Football meant so much back then. It was the sun and stars to us. We played in the garden at the back of Kane’s. All we had was a tennis ball. Sometimes Fonsie Kane trained us unofficially. We’d hear the Cavan team trained by running round the pitch leapfrogging over one another. Fonsie decided we’d do the same. Except he added a stick on the back of the person you were jumping over. You had to jump and at the same time pick the stick up. Val Andrews, Sean Boylan – please don’t try this! It’s impossible. Fonsie and I have a good laugh about it every year at Muff Fair…..

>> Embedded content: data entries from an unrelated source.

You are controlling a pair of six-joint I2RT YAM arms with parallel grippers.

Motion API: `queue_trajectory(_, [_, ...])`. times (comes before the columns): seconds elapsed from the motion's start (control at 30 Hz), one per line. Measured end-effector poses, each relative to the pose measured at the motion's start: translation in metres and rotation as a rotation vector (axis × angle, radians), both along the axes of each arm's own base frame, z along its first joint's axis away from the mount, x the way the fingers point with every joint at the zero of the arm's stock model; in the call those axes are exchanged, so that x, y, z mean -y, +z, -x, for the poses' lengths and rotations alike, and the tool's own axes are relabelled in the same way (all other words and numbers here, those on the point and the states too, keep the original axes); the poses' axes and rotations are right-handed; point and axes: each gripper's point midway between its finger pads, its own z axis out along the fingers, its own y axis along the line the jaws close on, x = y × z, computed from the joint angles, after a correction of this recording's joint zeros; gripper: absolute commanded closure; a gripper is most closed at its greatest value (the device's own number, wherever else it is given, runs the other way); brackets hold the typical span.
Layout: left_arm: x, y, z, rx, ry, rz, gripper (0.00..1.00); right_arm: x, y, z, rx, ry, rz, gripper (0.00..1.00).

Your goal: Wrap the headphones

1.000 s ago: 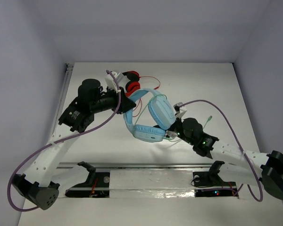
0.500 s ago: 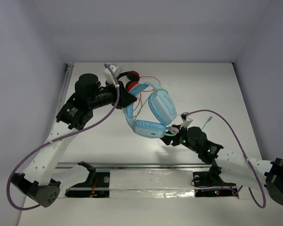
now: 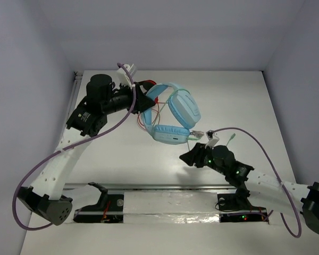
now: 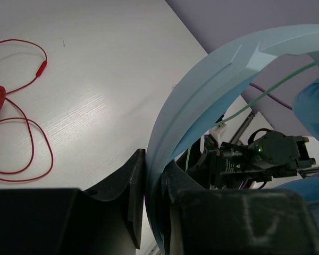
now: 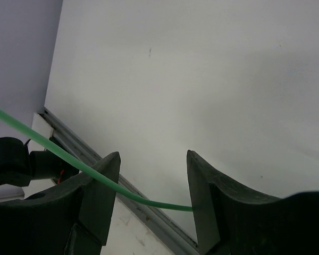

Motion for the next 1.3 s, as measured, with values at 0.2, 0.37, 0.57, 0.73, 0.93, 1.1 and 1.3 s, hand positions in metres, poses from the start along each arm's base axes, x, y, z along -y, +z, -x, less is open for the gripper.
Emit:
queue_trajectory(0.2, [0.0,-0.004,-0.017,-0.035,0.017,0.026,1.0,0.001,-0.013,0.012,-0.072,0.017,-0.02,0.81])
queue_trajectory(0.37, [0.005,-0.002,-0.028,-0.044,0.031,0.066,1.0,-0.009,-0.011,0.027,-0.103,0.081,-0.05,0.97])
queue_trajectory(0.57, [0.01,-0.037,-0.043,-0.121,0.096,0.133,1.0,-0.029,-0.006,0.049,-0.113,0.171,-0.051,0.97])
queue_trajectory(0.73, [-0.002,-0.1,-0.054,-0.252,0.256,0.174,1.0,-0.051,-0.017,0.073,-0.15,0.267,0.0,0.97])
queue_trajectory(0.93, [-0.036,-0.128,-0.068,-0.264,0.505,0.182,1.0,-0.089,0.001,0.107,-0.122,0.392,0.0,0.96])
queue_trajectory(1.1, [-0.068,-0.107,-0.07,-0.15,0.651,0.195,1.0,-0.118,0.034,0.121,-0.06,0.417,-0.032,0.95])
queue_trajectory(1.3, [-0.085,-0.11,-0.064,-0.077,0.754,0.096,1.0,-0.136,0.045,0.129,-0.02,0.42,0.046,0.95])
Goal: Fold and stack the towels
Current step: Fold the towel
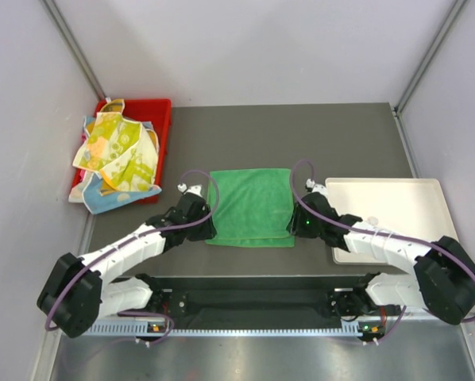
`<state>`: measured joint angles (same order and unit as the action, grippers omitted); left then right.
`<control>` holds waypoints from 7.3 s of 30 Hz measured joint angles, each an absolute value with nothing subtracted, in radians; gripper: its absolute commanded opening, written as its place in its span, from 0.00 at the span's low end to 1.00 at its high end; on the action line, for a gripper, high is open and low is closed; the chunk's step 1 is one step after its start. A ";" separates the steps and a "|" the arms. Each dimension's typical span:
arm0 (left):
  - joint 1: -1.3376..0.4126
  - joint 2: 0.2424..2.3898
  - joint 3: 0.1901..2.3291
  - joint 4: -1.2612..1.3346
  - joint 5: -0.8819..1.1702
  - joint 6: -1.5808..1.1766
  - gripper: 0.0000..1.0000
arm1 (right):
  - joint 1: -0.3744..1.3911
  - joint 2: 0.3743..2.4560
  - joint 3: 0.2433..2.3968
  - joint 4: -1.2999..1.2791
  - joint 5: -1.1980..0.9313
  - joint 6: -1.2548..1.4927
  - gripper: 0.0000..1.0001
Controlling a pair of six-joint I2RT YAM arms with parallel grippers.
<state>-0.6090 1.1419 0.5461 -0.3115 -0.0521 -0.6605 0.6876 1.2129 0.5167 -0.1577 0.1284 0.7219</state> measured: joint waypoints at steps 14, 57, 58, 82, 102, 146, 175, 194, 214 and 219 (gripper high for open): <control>-0.611 1.163 0.546 -0.347 -0.133 -0.709 0.42 | 0.694 1.215 0.509 -0.157 0.131 0.737 0.30; -0.611 1.206 0.580 -0.388 -0.177 -0.689 0.03 | 0.699 1.182 0.509 -0.167 0.131 0.736 0.06; -0.611 1.206 0.582 -0.392 -0.177 -0.689 0.02 | 0.699 1.181 0.509 -0.168 0.131 0.736 0.06; -0.611 1.128 0.630 -0.454 -0.169 -0.678 0.00 | 0.702 1.112 0.509 -0.216 0.131 0.736 0.00; -0.611 1.045 0.639 -0.504 -0.165 -0.683 0.00 | 0.759 1.026 0.508 -0.278 0.165 0.756 0.00; -0.410 1.528 1.028 -0.363 -0.179 -0.562 0.35 | 0.515 1.453 0.983 -0.286 0.171 0.501 0.32; -0.313 1.880 1.285 -0.279 0.010 -0.484 0.31 | 0.560 1.580 0.923 -0.224 0.104 0.490 0.31; -0.310 1.884 1.280 -0.303 -0.016 -0.484 0.30 | 0.589 1.577 0.883 -0.196 0.099 0.535 0.25; -0.310 1.911 1.280 -0.297 0.006 -0.499 0.09 | 0.594 1.582 0.857 -0.187 0.083 0.544 0.24; -0.310 1.916 1.280 -0.295 0.010 -0.499 0.00 | 0.594 1.588 0.857 -0.187 0.083 0.544 0.22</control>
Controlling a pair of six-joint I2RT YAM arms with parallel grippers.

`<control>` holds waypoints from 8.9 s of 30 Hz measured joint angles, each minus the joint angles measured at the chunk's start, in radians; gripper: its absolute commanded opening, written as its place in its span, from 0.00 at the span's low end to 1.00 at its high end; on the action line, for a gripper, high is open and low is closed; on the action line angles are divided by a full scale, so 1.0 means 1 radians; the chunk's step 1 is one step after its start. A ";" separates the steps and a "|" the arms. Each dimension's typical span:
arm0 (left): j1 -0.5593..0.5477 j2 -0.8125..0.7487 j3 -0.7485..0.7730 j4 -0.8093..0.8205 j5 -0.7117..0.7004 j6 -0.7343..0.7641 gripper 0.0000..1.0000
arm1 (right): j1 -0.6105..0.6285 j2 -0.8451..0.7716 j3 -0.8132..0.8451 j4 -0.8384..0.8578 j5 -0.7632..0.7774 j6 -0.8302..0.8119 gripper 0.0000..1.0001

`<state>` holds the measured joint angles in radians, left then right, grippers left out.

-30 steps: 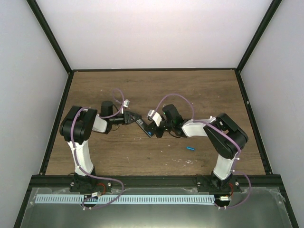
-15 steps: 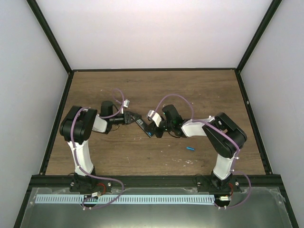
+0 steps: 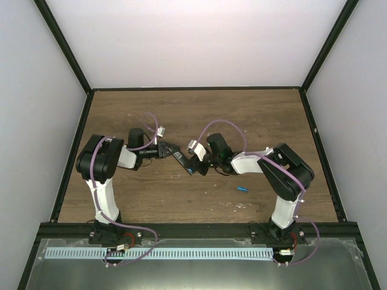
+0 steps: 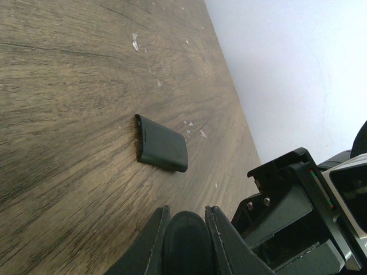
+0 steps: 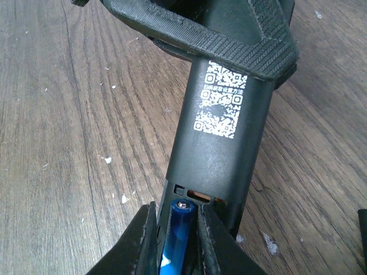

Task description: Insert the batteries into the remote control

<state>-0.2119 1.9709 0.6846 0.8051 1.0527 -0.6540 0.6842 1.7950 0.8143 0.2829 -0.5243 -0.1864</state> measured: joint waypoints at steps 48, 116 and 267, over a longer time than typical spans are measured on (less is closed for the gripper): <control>-0.014 0.087 -0.020 0.516 0.141 -0.470 0.00 | -0.206 -0.057 0.244 -0.645 -0.414 0.028 0.51; -0.098 -0.056 0.008 0.304 0.076 -0.326 0.00 | -0.216 0.130 0.421 -0.873 -0.588 0.151 0.29; 0.018 -0.306 0.019 -0.320 0.078 0.053 0.00 | -0.124 -0.380 -0.109 -1.074 0.457 0.715 0.34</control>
<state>-0.1940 1.6646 0.7040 0.4847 1.1309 -0.6014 0.5606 1.4151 0.7055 -0.7910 -0.0669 0.5282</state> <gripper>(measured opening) 0.155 0.397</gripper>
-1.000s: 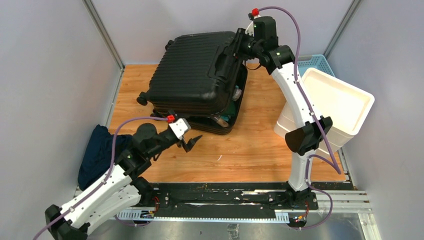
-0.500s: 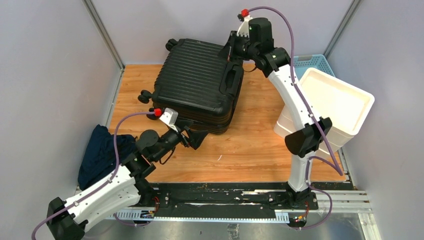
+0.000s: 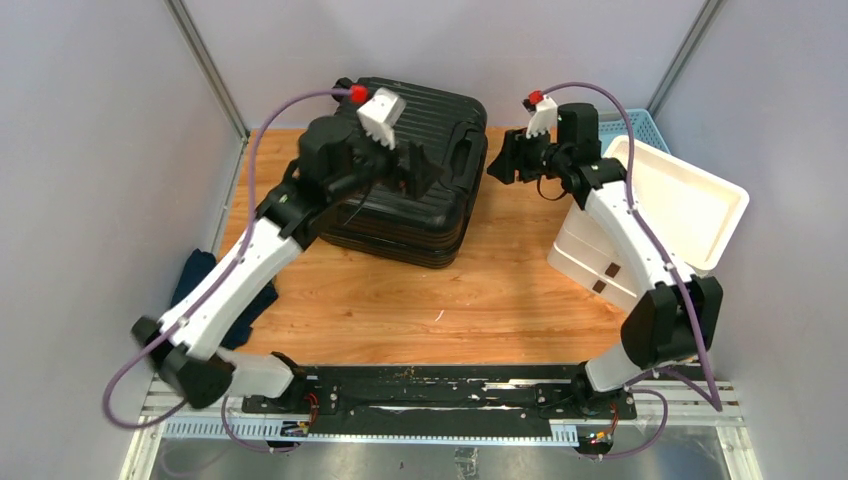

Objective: Open, take out, and arrange the luggage
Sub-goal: Open the luggage at the center of the board.

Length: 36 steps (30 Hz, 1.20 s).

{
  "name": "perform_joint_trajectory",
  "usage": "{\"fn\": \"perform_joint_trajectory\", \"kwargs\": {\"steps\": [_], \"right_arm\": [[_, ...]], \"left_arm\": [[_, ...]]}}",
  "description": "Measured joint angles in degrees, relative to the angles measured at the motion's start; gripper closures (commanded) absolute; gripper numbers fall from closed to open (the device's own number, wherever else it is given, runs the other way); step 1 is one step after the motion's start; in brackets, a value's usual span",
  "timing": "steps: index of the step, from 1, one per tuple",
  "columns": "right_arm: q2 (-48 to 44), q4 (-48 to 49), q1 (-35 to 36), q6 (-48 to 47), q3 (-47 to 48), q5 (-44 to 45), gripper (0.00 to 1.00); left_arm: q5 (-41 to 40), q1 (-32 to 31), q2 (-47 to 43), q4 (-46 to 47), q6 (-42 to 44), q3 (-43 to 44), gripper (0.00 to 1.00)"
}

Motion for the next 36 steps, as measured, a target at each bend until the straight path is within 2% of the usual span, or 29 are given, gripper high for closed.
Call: {"fn": "perform_joint_trajectory", "kwargs": {"steps": [3,7,13,16,19,26,29,30,32,33,36], "right_arm": [[-4.3,3.5,-0.5,-1.2,-4.2,0.7,0.49],[-7.6,7.0,-2.3,-1.2,-7.9,0.9,0.51],[-7.3,8.7,-3.0,-1.1,-8.9,1.2,0.52],[-7.2,8.8,-3.2,-0.8,-9.3,1.1,0.52],[-7.2,9.1,-3.9,-0.4,-9.4,0.8,0.52],[-7.2,10.1,-4.8,0.6,-9.9,0.4,0.52],[-7.2,10.2,-4.9,0.7,-10.4,0.3,0.52],[-7.2,10.2,-4.9,0.7,-10.5,0.3,0.52],[-7.1,10.3,-4.9,0.9,-10.5,0.3,0.52],[-7.0,10.4,-4.9,1.0,-10.5,0.3,0.52],[-6.8,10.4,-4.9,1.3,-10.6,0.0,0.50]], "left_arm": [[1.6,0.1,11.7,-1.8,-2.1,10.4,0.18],[0.5,-0.3,26.4,-5.3,-4.0,21.6,0.19],[-9.2,-4.0,43.1,-14.1,-3.4,38.5,0.19],[-15.7,-6.3,48.6,-16.7,-1.8,45.6,0.27],[-19.7,-7.6,51.6,-17.8,-0.5,48.4,0.31],[-26.6,-8.1,56.3,-20.0,2.6,49.4,0.35],[-27.8,-8.0,57.6,-19.7,3.9,49.6,0.51],[-27.9,-8.1,57.6,-20.0,3.9,49.6,0.61],[-27.6,-8.1,57.7,-20.4,4.4,49.6,0.88],[-27.1,-8.1,57.7,-20.4,4.0,49.6,0.98],[-26.9,-8.2,57.7,-21.2,1.6,50.0,1.00]]}}
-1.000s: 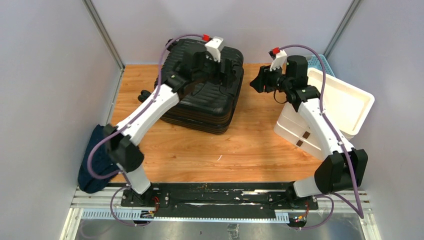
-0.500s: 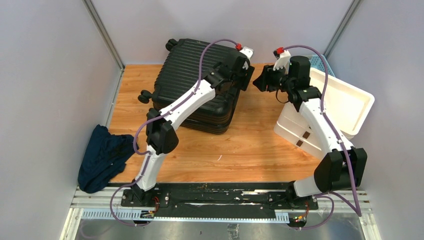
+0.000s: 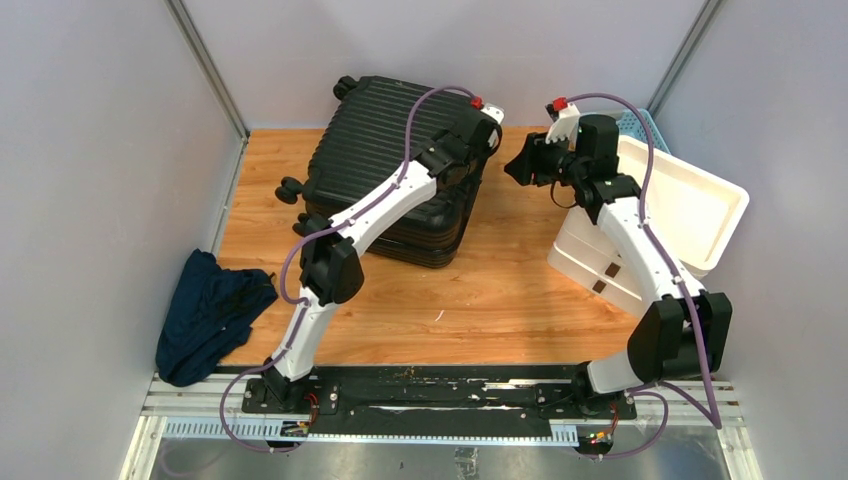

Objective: Open, take out, and arrange the luggage
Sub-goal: Open the luggage at the center of the board.

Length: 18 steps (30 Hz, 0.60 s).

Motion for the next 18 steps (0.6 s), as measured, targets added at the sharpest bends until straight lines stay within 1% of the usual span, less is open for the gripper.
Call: {"fn": "perform_joint_trajectory", "kwargs": {"steps": [8,11,14,16,18], "right_arm": [[0.1,2.1,0.0,1.3,-1.9,-4.8,0.37],[0.1,3.3,-0.2,2.5,-2.2,-6.6,0.32],[0.1,5.7,-0.5,5.1,-3.6,-9.3,0.30],[0.1,7.9,-0.5,7.2,-5.0,-11.0,0.28],[0.2,12.2,-0.6,11.1,-7.4,-13.1,0.27]], "left_arm": [[1.7,0.5,-1.8,-1.8,-1.2,0.6,1.00],[3.5,1.6,-4.5,-1.8,-3.0,0.0,1.00],[6.6,3.8,-9.1,-0.2,-6.0,-2.3,1.00],[8.7,5.3,-12.4,1.2,-8.1,-4.3,1.00],[10.4,7.0,-15.4,2.7,-9.9,-5.8,1.00]]}}
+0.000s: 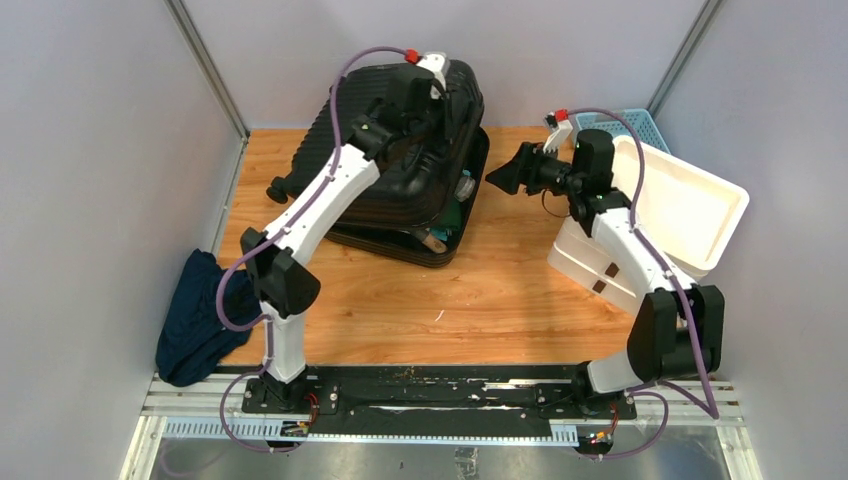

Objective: Open, take out, and arrange the luggage
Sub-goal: Open the luggage at the center of the board.

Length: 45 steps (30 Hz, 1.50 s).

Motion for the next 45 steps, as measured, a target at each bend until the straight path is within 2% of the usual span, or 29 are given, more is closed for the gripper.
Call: {"fn": "perform_joint_trajectory", "kwargs": {"steps": [2,6,8,11,13,17,18,21,22,24,27,33,36,38,40,42,45], "right_arm": [[0.3,6.2,0.0,4.7,-3.4,-1.8,0.28],[1.5,15.9,0.2,12.7,-9.9,-2.6,0.37],[2.7,15.9,0.9,14.0,-10.2,-1.0,0.50],[5.7,15.8,3.1,16.5,-7.6,0.5,0.70],[8.8,16.4,4.7,19.6,-4.5,0.4,0.79],[17.1,19.0,7.4,26.2,2.5,-0.9,0.81],[19.4,19.6,8.1,27.9,4.2,-1.3,0.81],[24.2,23.4,9.7,33.7,6.5,-2.9,0.81],[25.2,24.6,10.0,35.6,6.9,-3.4,0.81],[27.1,28.5,10.5,40.0,7.4,-4.7,0.81],[29.7,33.7,10.7,46.5,8.7,-6.4,0.81],[32.4,35.7,10.4,51.6,10.3,-7.2,0.81],[32.4,35.6,10.6,51.8,10.8,-7.8,0.81],[32.4,35.4,10.7,51.3,11.1,-8.0,0.81],[32.4,34.2,10.7,50.6,11.6,-8.1,0.81],[32.3,33.0,10.7,49.7,12.2,-8.2,0.81],[32.3,30.7,10.8,47.9,13.3,-8.2,0.81]], "left_arm": [[1.3,1.3,-2.3,1.1,-1.4,-0.6,1.00],[2.7,2.8,-4.2,1.9,-2.8,-1.0,1.00],[3.4,3.2,-4.3,2.0,-3.2,-1.1,1.00],[4.2,3.5,-4.3,2.4,-3.5,-1.7,1.00],[4.6,3.6,-4.3,2.5,-3.7,-1.8,1.00],[5.9,4.5,-4.3,2.8,-4.6,-1.8,1.00],[6.3,4.7,-4.3,2.9,-4.9,-1.8,0.95],[8.0,5.8,-4.3,3.1,-5.5,-1.7,0.61],[8.7,6.2,-4.3,2.9,-5.6,-1.5,0.53],[10.1,7.0,-4.4,2.1,-4.8,-0.8,0.43],[12.2,8.7,-7.2,2.1,-2.4,-0.9,0.36],[15.5,15.5,-23.2,3.6,2.4,-8.9,0.34],[12.7,20.2,-32.3,6.0,8.2,-15.7,0.34],[10.2,24.4,-36.4,7.9,11.5,-20.8,0.44],[9.6,31.6,-38.5,9.7,12.8,-25.3,0.69],[10.7,39.9,-37.9,13.4,11.7,-29.6,0.73],[11.9,47.7,-33.5,17.0,8.8,-35.1,0.73]]}}
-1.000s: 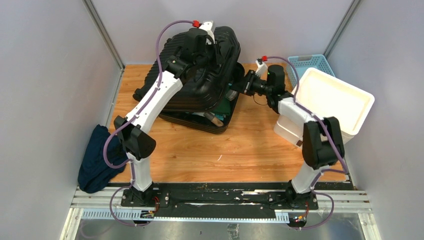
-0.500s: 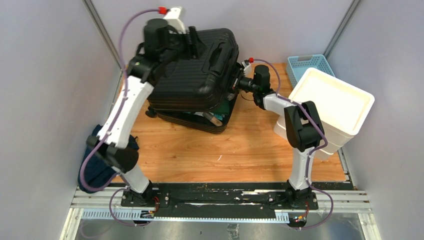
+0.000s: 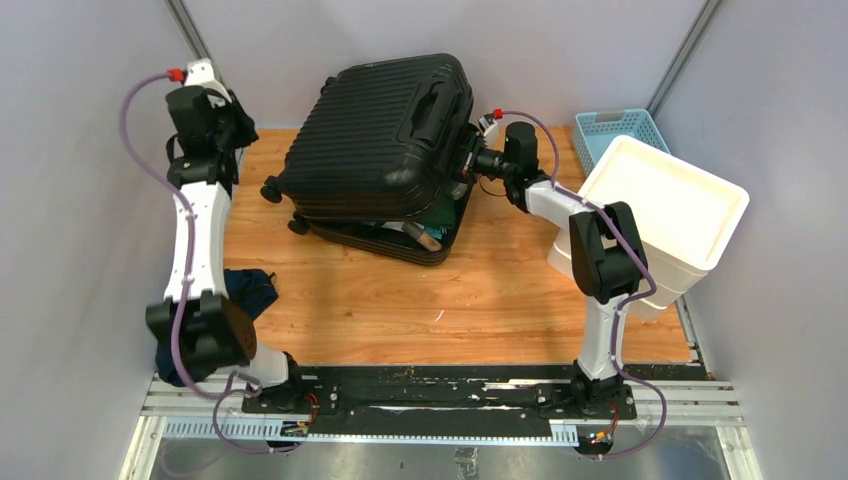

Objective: Open, take out, and arrange the luggage
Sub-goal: Open the luggage at the center of the board.

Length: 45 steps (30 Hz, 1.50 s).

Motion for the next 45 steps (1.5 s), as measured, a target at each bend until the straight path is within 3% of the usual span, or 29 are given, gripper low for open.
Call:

It’s the oldest horse fair known to man It’s been around since Time began When Eve wanted a pony sure enough Adam bought her one at the Fair of Muff.

The handball alley was a place of intense feelings. We kids loved sitting on the steps and watching Bernard O’ Reilly, Cecil, Matt Donagh playing there on a Sunday morning. Many’s the bored Garda, on B.O. in the nearby barracks, ignored the heavy responsibilities of State, to challenge Bernard to a game. The passions were as intense as football.

We had nothing else. Turners Hill,the ball alley and O’Raghaillaigh Park were out theatre of dreams. When we were tired we nipped into Kane’s or Yorke’s and lay down in the feathers as Mr. Yorke or Terry Kane plucked geese, hens and turkeys. At night from my bedroom I could hear the anvil still sounding in McKeever’s forge. In the summer the corncrake woke us from Carolan’s meadow.

Alas I never wore that blue jersey with the five-pointed star. But I still got my dreams. I can still see the lads training in the park of an evening, kicking the ball away up so high, followed a second later by the thud of boot on leather. It was a first lesson in the laws of Physics – Memory travels furthest of all.